我还算好的,年乐开了五十多次门,还耐心回答他们,椅子都没坐热过!”
霍蔚然闻言看向年乐,眼眸低垂。
“抱歉学长。”
“不算什么大事。”年乐看着满屋的花,表情柔和,“你怎么打算?”
霍蔚然有些头疼的注视良久,看向刘杰尼和霍火火。
当天晚上,宿舍三人打着蓄电台灯,把所有花分开重新扎成小束,年乐在书桌前,低头
写着一张张小卡片。
第二天一早,前两个小时进校园的学生都收到免费分发的花,还连带写着“身体健康”“万事顺遂”“心想事成”“财源滚滚”的祝福语,让人一看就心情大好,不仅学生,就连保安亭里的安保人员和宿管大爷都收到一束。

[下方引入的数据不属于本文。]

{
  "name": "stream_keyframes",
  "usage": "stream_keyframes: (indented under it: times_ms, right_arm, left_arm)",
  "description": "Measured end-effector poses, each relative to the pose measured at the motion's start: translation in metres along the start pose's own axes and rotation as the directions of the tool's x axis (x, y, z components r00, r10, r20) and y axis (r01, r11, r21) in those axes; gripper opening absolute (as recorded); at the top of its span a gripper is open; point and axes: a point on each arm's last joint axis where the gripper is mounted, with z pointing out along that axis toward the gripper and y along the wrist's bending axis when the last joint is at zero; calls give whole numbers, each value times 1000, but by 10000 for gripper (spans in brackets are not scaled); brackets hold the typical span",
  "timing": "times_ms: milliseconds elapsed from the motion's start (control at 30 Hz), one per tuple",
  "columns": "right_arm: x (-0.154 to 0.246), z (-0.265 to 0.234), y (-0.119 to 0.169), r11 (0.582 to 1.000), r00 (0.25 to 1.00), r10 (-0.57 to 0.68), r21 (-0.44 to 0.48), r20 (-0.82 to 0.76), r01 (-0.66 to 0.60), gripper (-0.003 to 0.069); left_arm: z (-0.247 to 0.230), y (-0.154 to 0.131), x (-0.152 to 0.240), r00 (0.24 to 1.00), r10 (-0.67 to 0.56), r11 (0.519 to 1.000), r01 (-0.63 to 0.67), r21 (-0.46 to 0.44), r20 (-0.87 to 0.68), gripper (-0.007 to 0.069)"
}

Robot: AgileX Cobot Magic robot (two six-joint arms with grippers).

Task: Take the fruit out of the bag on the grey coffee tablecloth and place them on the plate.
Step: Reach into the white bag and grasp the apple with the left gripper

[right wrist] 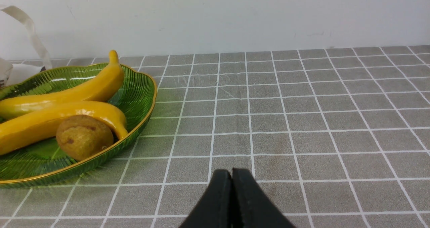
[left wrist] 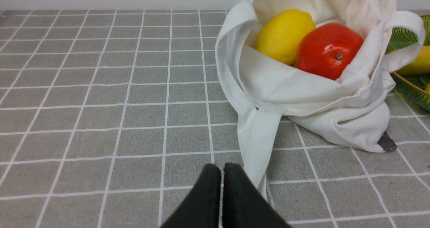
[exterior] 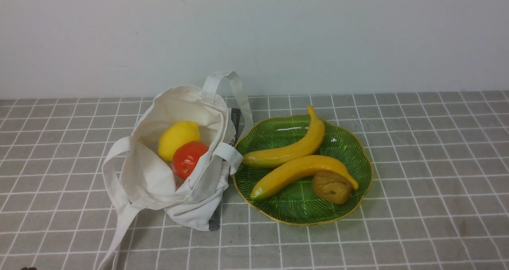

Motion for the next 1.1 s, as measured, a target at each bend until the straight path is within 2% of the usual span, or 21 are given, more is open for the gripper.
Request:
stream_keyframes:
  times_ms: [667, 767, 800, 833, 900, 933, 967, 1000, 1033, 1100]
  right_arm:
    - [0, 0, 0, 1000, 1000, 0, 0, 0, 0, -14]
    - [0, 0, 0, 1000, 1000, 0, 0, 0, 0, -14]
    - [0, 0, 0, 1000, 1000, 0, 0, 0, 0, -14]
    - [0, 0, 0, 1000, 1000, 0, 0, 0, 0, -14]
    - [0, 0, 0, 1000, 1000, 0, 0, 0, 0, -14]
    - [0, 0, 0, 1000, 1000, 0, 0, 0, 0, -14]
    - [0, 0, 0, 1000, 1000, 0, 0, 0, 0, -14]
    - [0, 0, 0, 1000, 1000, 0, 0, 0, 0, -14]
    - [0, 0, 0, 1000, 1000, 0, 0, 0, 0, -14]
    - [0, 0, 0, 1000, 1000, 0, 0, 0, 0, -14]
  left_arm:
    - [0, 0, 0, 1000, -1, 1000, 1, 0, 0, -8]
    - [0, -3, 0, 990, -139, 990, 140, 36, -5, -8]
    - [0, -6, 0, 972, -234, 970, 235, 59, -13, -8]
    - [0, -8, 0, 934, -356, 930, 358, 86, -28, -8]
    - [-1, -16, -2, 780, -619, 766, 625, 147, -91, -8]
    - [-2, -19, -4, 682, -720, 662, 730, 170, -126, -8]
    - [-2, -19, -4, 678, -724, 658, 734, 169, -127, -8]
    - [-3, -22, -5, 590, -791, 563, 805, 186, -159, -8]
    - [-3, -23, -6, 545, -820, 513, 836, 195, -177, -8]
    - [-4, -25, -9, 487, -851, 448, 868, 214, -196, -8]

几十瓶喷雾年乐和霍蔚然都检查过,临近运动会,包装完整的喷雾都送到准备后勤工作的学生会,给运动员准备,包装不完整的没法确定安全性,就只能遗憾扔掉。
一整天工作下来,年乐坐在霍蔚然身边,看他在学校论坛发帖,感谢关心他的人,同时声明不再需要任何礼物,请大家用这些钱做些更有意义的事。